Dalam eksepsi yang diwakilkan oleh 5 kuasa hukum dari jaksa pengacara negara, Jokowi menyampaikan jawaban yang serupa dengan eksepsi Kementerian Komunikasi & Informatika (Kemenkominfo) pada pekan sebelumnya (22/1).
Eksepsi menyebut gugatan error in persona (salah pihak), penggugat, yakni Tim Pembela Kebebasan Pers juga tidak berhak mengajukan gugatan (persona standi in judicio) dan dinilai gugatan kabur (obscuur libel).
"Jadi secara garis besar dalam jawaban tergugat II, gugatan para penggugat tidak mempunyai legal standing untuk menggugat.
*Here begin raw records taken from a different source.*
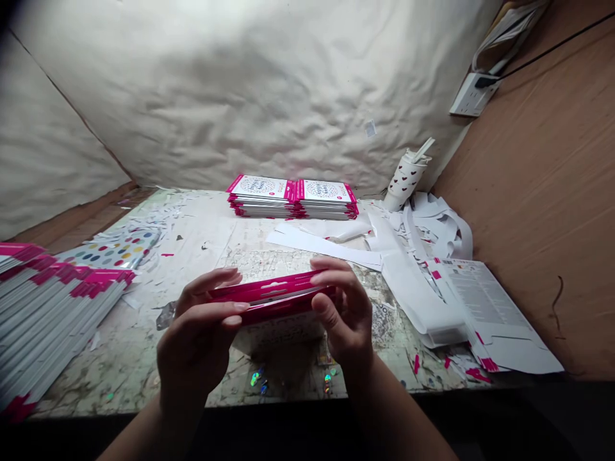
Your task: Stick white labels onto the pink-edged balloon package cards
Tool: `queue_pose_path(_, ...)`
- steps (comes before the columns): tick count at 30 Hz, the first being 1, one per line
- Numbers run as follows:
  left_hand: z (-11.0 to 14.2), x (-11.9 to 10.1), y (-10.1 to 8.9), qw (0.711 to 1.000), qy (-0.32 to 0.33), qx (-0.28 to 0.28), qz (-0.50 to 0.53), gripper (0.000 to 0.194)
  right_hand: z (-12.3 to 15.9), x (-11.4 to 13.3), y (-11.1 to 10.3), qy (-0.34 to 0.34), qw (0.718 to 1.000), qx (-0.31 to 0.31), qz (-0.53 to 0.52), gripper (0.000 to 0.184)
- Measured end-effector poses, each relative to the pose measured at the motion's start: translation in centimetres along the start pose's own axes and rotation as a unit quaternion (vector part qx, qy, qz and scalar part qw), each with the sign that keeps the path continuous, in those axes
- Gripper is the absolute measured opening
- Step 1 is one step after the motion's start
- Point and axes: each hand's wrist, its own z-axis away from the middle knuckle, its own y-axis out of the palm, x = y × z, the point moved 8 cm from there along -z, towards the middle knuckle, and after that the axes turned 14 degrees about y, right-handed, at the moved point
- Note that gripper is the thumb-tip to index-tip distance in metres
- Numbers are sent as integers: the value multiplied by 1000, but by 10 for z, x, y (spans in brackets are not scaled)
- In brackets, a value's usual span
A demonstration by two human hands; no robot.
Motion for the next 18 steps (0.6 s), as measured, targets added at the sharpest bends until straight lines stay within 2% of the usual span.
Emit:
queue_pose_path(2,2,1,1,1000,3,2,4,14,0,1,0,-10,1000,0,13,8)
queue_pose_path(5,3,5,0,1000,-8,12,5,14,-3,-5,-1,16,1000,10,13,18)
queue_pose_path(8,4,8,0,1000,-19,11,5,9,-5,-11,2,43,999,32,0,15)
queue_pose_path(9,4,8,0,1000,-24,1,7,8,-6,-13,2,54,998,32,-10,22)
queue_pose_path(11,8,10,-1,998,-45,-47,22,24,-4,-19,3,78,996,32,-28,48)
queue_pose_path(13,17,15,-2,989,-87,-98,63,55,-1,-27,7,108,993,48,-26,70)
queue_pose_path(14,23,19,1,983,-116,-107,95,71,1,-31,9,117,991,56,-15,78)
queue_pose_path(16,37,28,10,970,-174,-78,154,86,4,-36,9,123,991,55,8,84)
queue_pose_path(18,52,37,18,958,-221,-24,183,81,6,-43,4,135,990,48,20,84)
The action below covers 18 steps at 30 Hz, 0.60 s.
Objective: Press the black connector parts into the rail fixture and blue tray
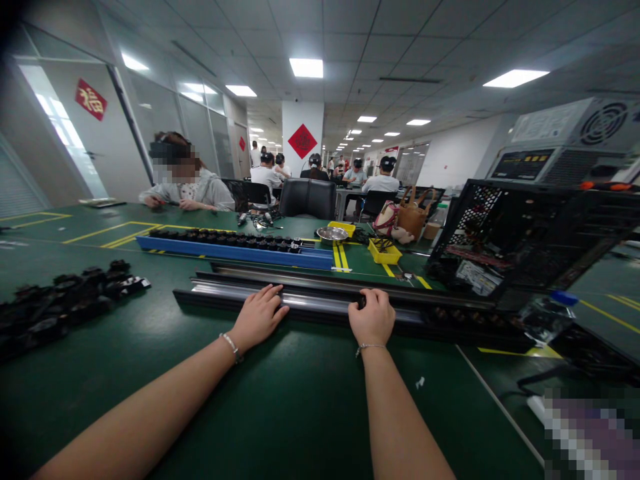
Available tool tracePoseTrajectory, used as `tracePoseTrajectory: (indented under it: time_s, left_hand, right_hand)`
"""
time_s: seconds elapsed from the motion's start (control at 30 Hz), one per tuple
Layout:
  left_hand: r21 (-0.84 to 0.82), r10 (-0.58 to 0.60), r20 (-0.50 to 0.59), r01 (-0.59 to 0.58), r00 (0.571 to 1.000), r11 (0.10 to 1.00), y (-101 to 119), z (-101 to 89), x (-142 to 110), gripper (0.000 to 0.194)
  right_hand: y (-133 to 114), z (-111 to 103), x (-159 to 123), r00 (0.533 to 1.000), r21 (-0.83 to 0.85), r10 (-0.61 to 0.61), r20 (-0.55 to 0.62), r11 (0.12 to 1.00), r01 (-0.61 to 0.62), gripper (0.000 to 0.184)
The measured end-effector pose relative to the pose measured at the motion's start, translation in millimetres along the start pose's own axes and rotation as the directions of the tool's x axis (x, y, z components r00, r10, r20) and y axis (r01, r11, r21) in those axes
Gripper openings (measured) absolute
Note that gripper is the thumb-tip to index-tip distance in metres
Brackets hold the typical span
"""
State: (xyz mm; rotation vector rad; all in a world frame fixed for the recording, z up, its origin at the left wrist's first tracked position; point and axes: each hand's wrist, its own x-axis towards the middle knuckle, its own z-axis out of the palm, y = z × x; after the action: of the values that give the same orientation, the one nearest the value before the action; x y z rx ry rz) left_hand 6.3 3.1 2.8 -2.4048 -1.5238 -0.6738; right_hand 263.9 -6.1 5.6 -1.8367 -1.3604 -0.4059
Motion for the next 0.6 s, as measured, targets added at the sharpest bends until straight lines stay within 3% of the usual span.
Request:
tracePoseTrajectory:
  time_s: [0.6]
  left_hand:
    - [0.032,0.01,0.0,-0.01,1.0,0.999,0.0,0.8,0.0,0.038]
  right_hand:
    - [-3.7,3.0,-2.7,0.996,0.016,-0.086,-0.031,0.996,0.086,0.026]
Namun dalam fakta hukumnya siapa pun dapat mengajukan gugatan bila mana terdapat hal yang merugikan terhadap tindakan tersebut," ujar Kuasa Hukum Tim Pembela Kebebasan Pers, Ahmad Fathanah kepada CNNIndonesia.com, Rabu (29/1).
Tim Pembela Kebebasan Pers yang terdiri dari Aliansi Jurnalis Independen (AJI) dan SAFEnet sebagai penggugat memiliki legal standing karena wartawan dan anggota AJI merasakan dampak langsung pemutusan akses internet di Papua dan papua Barat.
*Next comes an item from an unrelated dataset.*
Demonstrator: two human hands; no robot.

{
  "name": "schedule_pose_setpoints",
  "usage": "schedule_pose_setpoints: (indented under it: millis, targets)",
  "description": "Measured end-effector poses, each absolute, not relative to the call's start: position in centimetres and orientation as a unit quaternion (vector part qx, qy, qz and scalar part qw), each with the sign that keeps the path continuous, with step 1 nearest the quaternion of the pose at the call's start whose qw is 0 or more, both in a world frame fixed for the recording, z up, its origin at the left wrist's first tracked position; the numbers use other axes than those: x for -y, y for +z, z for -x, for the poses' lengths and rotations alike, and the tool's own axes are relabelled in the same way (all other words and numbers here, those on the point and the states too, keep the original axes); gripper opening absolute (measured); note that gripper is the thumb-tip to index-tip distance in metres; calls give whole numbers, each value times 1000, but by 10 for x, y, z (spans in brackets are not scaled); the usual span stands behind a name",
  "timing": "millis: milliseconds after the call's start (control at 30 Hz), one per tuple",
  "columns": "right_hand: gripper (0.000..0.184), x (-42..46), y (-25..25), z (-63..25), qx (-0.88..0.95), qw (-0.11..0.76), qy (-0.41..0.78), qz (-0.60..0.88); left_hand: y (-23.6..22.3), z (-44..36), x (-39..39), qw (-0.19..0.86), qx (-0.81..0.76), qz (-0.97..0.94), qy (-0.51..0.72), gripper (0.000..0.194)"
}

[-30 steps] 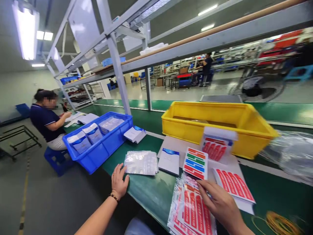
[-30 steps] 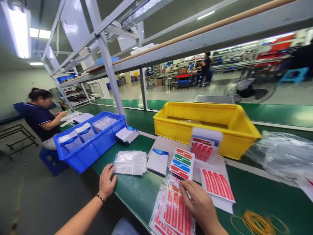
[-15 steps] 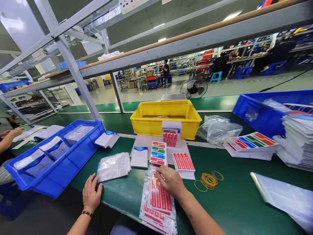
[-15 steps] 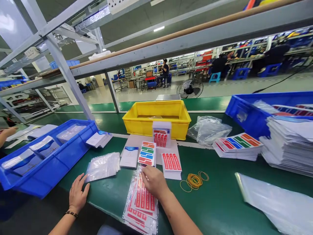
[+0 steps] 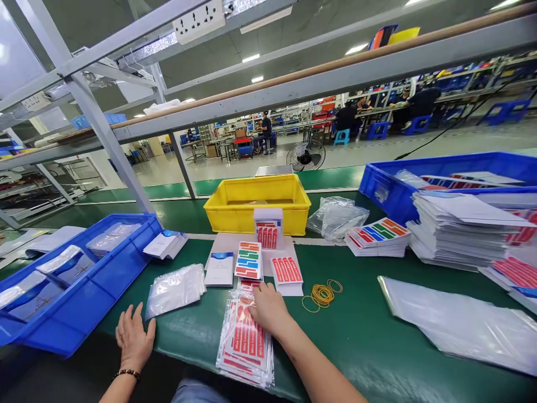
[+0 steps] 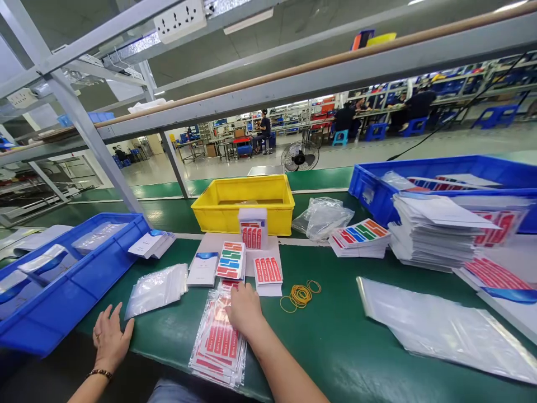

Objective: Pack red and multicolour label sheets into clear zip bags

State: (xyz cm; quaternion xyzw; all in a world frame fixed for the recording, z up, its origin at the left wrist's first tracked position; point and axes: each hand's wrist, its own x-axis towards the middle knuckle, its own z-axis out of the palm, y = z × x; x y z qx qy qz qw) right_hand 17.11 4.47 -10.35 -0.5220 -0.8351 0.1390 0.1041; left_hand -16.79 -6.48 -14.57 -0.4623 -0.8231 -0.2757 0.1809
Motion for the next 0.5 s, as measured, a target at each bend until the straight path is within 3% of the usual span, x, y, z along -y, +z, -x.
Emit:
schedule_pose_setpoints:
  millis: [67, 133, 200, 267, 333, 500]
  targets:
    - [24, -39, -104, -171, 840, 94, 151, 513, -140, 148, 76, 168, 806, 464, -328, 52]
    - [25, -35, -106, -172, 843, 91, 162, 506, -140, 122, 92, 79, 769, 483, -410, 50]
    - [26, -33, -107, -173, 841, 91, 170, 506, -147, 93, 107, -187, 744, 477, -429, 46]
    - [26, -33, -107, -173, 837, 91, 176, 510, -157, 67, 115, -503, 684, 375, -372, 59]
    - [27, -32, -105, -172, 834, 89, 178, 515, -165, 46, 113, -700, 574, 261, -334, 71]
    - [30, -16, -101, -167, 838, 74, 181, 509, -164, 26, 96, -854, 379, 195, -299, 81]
"Sehingga AJI dan SAFEnet mempunyai hak untuk mengajukan gugatan dengan mekanisme hak gugat organisasi karena anggota dari para penggugat yang merasakan langsung," ujar Ahmad.
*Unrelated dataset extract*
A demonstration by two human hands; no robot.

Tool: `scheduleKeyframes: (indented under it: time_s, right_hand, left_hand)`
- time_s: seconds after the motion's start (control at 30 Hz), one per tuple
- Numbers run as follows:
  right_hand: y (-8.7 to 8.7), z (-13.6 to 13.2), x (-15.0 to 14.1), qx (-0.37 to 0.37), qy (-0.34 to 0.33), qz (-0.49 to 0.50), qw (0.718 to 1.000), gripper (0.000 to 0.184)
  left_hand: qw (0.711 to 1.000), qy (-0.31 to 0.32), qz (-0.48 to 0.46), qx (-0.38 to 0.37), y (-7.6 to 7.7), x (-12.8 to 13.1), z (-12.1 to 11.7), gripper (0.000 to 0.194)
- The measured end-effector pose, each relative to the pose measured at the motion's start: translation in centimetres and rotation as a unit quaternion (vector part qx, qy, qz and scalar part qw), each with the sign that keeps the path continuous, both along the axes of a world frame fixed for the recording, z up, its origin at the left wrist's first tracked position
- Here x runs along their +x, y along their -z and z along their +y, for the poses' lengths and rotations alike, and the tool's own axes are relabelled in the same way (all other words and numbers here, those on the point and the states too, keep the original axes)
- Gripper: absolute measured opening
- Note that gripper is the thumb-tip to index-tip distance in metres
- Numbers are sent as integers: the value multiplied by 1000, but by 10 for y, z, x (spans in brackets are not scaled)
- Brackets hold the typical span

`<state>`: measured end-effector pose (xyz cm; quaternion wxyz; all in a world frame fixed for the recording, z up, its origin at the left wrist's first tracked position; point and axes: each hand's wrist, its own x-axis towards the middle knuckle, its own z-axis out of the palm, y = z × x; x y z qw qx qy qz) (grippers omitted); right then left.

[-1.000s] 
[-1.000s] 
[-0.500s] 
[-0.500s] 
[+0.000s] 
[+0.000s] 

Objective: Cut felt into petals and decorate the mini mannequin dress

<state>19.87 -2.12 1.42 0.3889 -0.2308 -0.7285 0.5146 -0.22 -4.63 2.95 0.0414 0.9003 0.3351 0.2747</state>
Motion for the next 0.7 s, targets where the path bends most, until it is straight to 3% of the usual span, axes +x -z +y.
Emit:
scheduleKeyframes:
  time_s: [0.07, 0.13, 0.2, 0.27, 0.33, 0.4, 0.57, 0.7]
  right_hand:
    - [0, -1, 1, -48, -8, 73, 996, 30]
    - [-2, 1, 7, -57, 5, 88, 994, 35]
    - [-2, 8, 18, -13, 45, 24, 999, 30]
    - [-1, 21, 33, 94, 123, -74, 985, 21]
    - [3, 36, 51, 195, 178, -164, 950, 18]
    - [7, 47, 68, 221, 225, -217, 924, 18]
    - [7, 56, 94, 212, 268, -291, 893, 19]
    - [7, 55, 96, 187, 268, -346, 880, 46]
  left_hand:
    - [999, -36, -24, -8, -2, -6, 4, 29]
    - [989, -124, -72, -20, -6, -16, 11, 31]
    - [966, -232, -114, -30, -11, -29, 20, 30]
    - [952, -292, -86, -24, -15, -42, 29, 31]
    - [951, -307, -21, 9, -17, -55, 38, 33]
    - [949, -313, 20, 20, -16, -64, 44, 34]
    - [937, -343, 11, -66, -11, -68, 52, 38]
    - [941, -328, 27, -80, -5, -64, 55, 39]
Selain itu dalam jawaban tergugat II yang dibacakan Ketua majelis hakim Nelvy Christin, Presiden RI mendalilkan dalam pokok perkara bahwa objek sengketa tidak bertentangan dengan peraturan perundang-undangan dan Asas Umum Pemerintahan yang Baik (AUPB).
Selain itu, tergugat II juga meminta majelis hakim menyatakan tindakan Presiden RI dan Kominfo perihal pemutusan akses internet, pelambatan dan perpanjangan pemutusan akses bukanlah bukan perbuatan melawan hukum.
Sementara kuasa hukum Tim Pembela Kebebasan Pers Muhammad Isnur menegaskan dasar gugatan tindakan throttling bandwith yang dilakukan pada 19-20 Agustus 2019, dilanjutkan pemutusan akses internet sejak 21 Agustus sampai 4 September 2019, dan perpanjangan pemutusan akses internet sejak 4 sampai 11 September 2019 menjadi dasar gugatan.
AJI dan SAFEnet mengajukan tuntutan bahwa Presiden Jokowi dan Menkominfo bersalah karena tidak mematuhi hukum dan melanggar asas pemerintahan yang baik.
"Indonesia telah bertindak sewenang-wenang dalam mengambil keputusan. Indonesia adalah negara hukum sehingga tindakan ini bila tidak didasari oleh aturan hukum yang berlaku dan hanya berdasar pada permintaan dari pihak keamanan saja, maka dapat dikatakan sebagai sebuah tindakan melanggar hukum," katanya.
Tindakan pelambatan dan pemutusan akses internet merupakan tindakan yang bertentangan dengan Peraturan Perundang-Undangan. Ketentuan Peraturan Perundang-Undangan yang dilanggar seperti Undang-Undang No 39 Tahun 1999 tentang Hak Asasi Manusia Pasal 73 yang mengatur tentang pembatasan dan larangan yang hanya dapat dibatasi oleh dan berdasarkan undang-undang.
Kemudian Pasal 4 ayat (1) Undang-Undang No 40 tahun 1999 tentang Pers, Pasal 19 ayat 3 Undang - Undang No 12 Tahun 2005 tentang Pengesahan Kovenan Internasional tentang Hak-Hak Sipil dan Politik.